▸ Problem description
Each line from the material with the word "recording" in it must be copied.
:: Information provided
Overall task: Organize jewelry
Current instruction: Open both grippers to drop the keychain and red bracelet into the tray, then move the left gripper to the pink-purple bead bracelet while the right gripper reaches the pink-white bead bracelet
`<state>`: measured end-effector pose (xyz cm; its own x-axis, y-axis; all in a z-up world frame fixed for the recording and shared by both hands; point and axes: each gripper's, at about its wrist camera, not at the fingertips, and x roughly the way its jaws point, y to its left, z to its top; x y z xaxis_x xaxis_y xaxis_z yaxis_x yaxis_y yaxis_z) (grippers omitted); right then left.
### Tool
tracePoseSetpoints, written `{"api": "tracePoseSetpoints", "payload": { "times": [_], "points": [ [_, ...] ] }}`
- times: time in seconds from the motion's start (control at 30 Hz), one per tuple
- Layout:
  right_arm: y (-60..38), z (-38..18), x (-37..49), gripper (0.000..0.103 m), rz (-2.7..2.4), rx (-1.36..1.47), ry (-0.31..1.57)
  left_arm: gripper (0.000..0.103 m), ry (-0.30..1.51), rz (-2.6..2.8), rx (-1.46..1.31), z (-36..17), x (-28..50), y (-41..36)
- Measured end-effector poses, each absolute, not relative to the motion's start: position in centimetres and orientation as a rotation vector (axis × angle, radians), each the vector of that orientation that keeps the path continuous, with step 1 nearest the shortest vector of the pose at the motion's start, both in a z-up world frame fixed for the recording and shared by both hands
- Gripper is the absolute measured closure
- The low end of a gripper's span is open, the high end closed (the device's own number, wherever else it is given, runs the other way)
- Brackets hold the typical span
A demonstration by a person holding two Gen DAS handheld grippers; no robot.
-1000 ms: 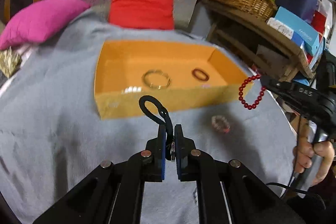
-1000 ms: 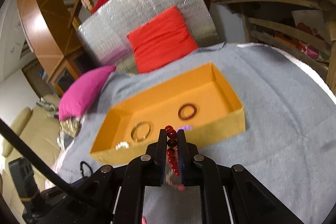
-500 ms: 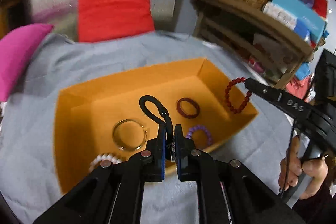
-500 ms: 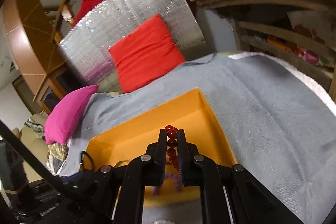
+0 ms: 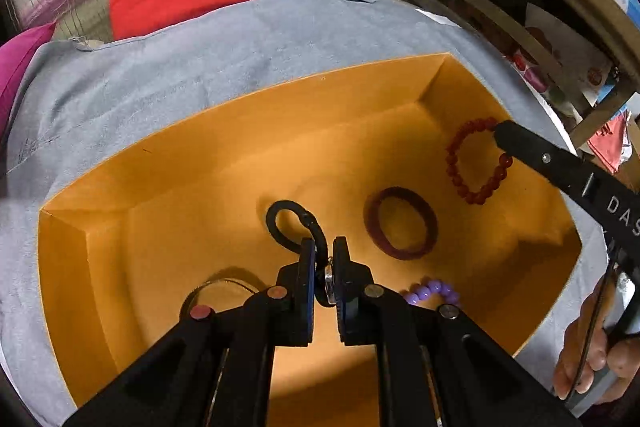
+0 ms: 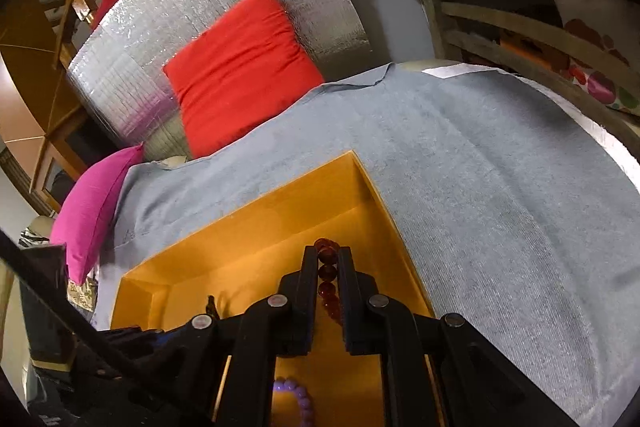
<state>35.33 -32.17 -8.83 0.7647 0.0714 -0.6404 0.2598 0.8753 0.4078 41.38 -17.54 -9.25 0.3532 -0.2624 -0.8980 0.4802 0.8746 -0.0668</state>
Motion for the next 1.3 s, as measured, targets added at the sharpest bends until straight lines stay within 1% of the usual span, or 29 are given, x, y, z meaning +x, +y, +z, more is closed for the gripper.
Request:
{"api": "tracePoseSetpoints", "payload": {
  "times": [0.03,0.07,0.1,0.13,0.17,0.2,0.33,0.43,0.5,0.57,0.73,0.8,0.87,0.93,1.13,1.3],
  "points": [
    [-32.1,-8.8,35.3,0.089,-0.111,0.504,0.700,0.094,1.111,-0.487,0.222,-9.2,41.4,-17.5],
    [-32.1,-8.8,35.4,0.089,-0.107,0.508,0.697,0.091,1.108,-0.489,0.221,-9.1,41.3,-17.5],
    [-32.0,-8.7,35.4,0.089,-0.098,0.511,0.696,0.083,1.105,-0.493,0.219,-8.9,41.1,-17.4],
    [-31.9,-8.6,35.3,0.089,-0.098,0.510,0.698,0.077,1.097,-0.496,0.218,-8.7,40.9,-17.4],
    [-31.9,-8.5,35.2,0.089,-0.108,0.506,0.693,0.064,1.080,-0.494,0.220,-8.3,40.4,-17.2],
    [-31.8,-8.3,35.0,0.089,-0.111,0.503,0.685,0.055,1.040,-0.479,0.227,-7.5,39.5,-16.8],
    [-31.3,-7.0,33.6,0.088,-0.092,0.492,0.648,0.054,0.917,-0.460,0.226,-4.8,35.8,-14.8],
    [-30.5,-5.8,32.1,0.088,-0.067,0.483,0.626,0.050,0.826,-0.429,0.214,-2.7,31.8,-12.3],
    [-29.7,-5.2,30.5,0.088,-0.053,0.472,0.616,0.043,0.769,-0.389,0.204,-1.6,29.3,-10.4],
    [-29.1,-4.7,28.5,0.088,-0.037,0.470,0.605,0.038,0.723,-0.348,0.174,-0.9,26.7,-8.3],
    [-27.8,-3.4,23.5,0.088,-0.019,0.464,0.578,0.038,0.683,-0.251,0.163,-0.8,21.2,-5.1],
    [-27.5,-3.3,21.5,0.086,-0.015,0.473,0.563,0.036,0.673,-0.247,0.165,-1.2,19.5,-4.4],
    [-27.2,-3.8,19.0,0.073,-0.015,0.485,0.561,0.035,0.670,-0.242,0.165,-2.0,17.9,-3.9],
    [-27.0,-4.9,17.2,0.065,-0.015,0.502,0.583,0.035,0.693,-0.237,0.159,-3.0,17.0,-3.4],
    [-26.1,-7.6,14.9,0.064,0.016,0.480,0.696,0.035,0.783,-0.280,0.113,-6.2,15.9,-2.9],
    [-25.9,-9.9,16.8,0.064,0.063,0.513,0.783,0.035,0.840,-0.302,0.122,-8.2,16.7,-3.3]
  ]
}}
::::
▸ Answer for the task
`<state>`: measured end-effector pose (xyz cm; its own x-axis, y-axis; all in a z-up world frame fixed for the recording and shared by both hands; point and axes: each gripper's, at about its wrist camera, not at the fingertips, and x roughly the way its jaws point, y to its left, z to its top; x y z xaxis_x xaxis_y xaxis_z yaxis_x yaxis_y yaxis_z) (grippers omitted); right then left.
- Measured end-effector poses, each absolute, not relative to the motion's start: position in centimetres and orientation as a rotation vector (axis × angle, radians), each the vector of that orientation that keeps the path continuous, with step 1 nearest the shortest vector of the pose at the motion's start, both in a z-up world frame fixed for the recording and shared by both hands

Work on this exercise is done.